One main concern of this work is to develop an efficient particle-tracking-managing algorithm in the framework of a hybrid pressure-based finite-volume/probability-density-function (FV/PDF) Monte-Carlo (MC) solution algorithm to extend the application of FV/PDF MC methods to absolutely incompressible flows and speedup the convergence rate of solving the fluctuating velocity-turbulent frequency joint PDF equation in turbulent flow simulations. Contrary to the density-based algorithms, the pressure-based algorithms have stable convergence rates even in zero-Mach number flows. As another contribution, literature shows that the past developed methods mostly used mesh searching techniques to attribute particles to cells at the beginning of each tracking time-step.
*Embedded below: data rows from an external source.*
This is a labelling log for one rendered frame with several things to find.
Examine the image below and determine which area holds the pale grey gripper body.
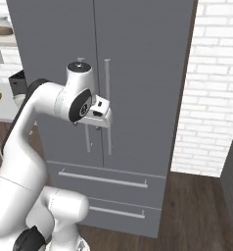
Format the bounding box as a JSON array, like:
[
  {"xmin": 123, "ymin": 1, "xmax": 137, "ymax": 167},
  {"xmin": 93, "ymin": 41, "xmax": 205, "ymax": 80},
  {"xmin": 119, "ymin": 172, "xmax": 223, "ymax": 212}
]
[{"xmin": 75, "ymin": 107, "xmax": 114, "ymax": 129}]

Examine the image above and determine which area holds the grey fridge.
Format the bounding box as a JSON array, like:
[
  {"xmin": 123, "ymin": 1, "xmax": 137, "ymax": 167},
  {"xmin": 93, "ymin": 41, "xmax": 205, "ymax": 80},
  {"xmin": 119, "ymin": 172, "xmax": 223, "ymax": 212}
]
[{"xmin": 5, "ymin": 0, "xmax": 200, "ymax": 239}]

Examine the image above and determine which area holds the grey fridge door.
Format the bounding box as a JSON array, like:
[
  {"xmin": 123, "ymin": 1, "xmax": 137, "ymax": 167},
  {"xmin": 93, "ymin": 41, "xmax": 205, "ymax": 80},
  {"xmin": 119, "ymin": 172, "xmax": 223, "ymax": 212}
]
[
  {"xmin": 92, "ymin": 0, "xmax": 199, "ymax": 179},
  {"xmin": 6, "ymin": 0, "xmax": 105, "ymax": 169}
]

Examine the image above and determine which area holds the tall grey fridge drawer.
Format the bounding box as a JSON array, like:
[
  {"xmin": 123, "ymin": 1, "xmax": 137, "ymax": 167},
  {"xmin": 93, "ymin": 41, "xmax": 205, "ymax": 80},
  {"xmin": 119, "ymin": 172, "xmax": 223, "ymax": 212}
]
[{"xmin": 45, "ymin": 159, "xmax": 167, "ymax": 211}]

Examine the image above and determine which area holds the short grey fridge drawer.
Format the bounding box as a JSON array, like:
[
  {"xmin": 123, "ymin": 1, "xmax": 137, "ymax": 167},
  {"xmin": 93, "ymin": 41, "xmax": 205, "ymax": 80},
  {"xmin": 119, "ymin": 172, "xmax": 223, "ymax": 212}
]
[{"xmin": 76, "ymin": 195, "xmax": 163, "ymax": 239}]

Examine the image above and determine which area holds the black box-shaped container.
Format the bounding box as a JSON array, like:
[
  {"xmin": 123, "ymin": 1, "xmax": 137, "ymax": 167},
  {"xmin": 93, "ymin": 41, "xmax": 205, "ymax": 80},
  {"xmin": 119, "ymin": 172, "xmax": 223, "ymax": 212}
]
[{"xmin": 8, "ymin": 69, "xmax": 29, "ymax": 100}]

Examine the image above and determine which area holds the glass jar with brown contents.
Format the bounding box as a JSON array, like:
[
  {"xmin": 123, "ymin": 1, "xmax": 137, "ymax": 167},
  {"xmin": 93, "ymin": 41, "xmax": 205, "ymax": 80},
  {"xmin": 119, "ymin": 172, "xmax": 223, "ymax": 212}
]
[{"xmin": 0, "ymin": 16, "xmax": 15, "ymax": 37}]

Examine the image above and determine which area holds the long silver drawer handle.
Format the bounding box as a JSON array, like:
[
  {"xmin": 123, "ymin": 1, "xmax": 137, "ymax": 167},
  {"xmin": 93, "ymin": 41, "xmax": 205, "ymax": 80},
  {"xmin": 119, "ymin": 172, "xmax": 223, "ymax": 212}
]
[{"xmin": 57, "ymin": 168, "xmax": 149, "ymax": 190}]

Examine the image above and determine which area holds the short silver drawer handle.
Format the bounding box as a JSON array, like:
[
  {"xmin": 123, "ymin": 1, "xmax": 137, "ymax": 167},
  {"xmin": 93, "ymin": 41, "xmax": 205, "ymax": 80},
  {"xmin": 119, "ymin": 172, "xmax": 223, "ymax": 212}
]
[{"xmin": 88, "ymin": 204, "xmax": 147, "ymax": 221}]

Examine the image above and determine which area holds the pale wooden wall shelf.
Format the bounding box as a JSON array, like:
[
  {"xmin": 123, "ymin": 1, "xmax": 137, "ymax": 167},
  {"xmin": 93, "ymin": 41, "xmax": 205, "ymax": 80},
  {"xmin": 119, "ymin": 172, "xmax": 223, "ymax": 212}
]
[{"xmin": 0, "ymin": 31, "xmax": 19, "ymax": 48}]

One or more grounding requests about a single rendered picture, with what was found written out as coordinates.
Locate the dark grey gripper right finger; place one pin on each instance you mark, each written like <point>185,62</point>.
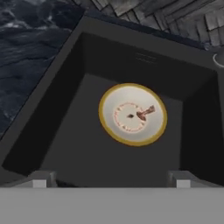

Also, they had to calculate the linear basis functions at every time-step to estimate the particle mean fields and interpolate the data. These calculations would be computationally very expensive, time-consuming, and inefficient in computational domains with arbitrary-shaped 3D meshes. As known, the barycentric tracking is a continuous particle tracking method, which provides more efficiency in case of handling 3D domains with general mesh shapes. The barycentric tracking eliminates any mesh searching technique and readily provides the convenient linear basis functions. So, this work benefits from these advantages and tracks the particles based on their barycentric coordinates.  It leads to less computational work and a better efficiency for the present method. A bluff-body turbulent flow case is examined to validate the present FV/PDF MC method. From the accuracy perspective, it is shown that the results of the present algorithm are in great agreement with experimental data and available numerical solutions. The present study shows that the number of particle time-steps required to reach the statistically steady-state condition is at least one-sixth less than the previously developed algorithms. This also approves a faster convergence rate for the present hybrid pressure-based algorithm.